Top of The data

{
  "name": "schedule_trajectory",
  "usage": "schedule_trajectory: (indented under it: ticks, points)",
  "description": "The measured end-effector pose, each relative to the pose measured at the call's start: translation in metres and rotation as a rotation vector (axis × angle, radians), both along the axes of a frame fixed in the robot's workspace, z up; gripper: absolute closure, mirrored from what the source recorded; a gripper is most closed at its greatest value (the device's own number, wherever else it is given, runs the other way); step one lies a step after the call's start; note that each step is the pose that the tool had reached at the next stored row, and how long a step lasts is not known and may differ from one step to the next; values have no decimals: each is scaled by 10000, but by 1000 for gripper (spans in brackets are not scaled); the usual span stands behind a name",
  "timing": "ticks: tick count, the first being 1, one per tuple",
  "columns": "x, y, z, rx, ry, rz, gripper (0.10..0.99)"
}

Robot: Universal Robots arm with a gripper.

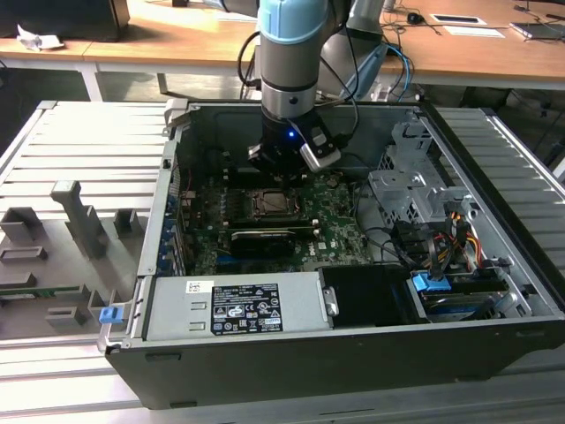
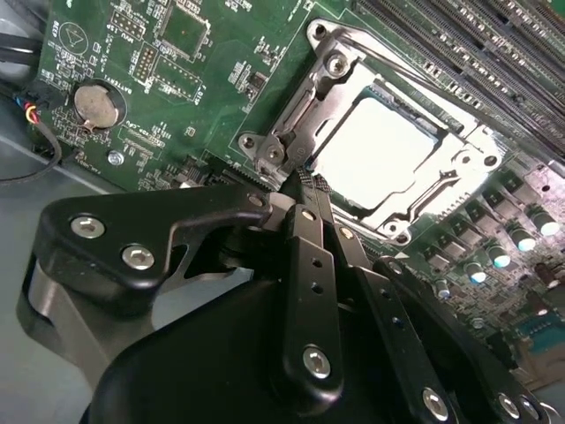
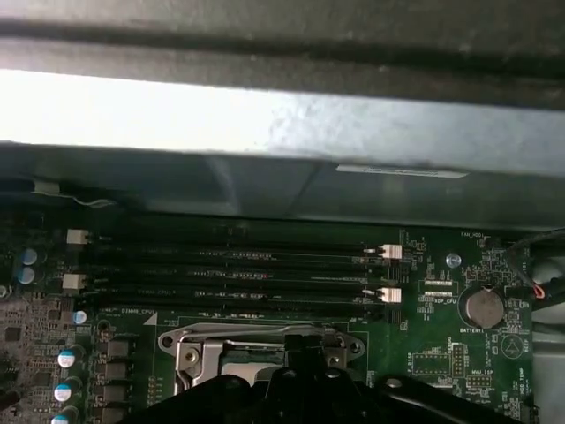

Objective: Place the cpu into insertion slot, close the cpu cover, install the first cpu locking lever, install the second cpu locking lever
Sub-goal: 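Install the second cpu locking lever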

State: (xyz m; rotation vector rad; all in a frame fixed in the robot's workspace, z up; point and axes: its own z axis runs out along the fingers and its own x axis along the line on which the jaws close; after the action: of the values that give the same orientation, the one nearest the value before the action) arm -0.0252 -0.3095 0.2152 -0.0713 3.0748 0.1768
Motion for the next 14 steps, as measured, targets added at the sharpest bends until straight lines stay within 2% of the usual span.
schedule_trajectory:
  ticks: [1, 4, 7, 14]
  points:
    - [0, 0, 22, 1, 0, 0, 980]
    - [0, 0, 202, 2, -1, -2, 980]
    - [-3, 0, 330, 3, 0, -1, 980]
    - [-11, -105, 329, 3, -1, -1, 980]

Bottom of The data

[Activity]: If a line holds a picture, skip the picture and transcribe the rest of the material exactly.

[Output for this exercise]:
{
  "name": "schedule_trajectory",
  "usage": "schedule_trajectory: (indented under it: ticks, points)",
  "description": "The measured end-effector pose, each relative to the pose measured at the call's start: translation in metres and rotation as a rotation vector (axis × angle, radians), both along the axes of a frame fixed in the robot's workspace, z up; gripper: absolute closure, mirrored from what the source recorded; a gripper is most closed at its greatest value (the device's own number, wherever else it is given, runs the other way); step one lies a step after the call's start; note that each step is the pose that the tool had reached at the next stored row, and how long a step lasts is not known and may differ from one step to the next; values have no decimals: each is scaled by 10000, but by 1000 for gripper (spans in brackets are not scaled); the usual span stands behind a name",
  "timing": "ticks: tick count, the first being 1, one per tuple",
  "columns": "x, y, z, rx, ry, rz, gripper (0.10..0.99)"
}

Robot: Universal Robots arm with a gripper.


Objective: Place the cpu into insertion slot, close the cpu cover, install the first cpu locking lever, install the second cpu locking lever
Sub-goal: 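Install the second cpu locking lever
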
State: (xyz m; rotation vector rad; all in a frame fixed in the robot's workspace, z up; point and axes: its own z axis runs out along the fingers and its own x axis along the line on which the jaws close; after the action: of the values that give the same orientation, the one nearest the value before the action) arm -0.0252 -0.3095 0.2152 -0.0713 3.0748 0.1768
Motion for the next 14 steps, as measured, targets added at the sharpest bends until straight lines stay within 2% of the usual span.
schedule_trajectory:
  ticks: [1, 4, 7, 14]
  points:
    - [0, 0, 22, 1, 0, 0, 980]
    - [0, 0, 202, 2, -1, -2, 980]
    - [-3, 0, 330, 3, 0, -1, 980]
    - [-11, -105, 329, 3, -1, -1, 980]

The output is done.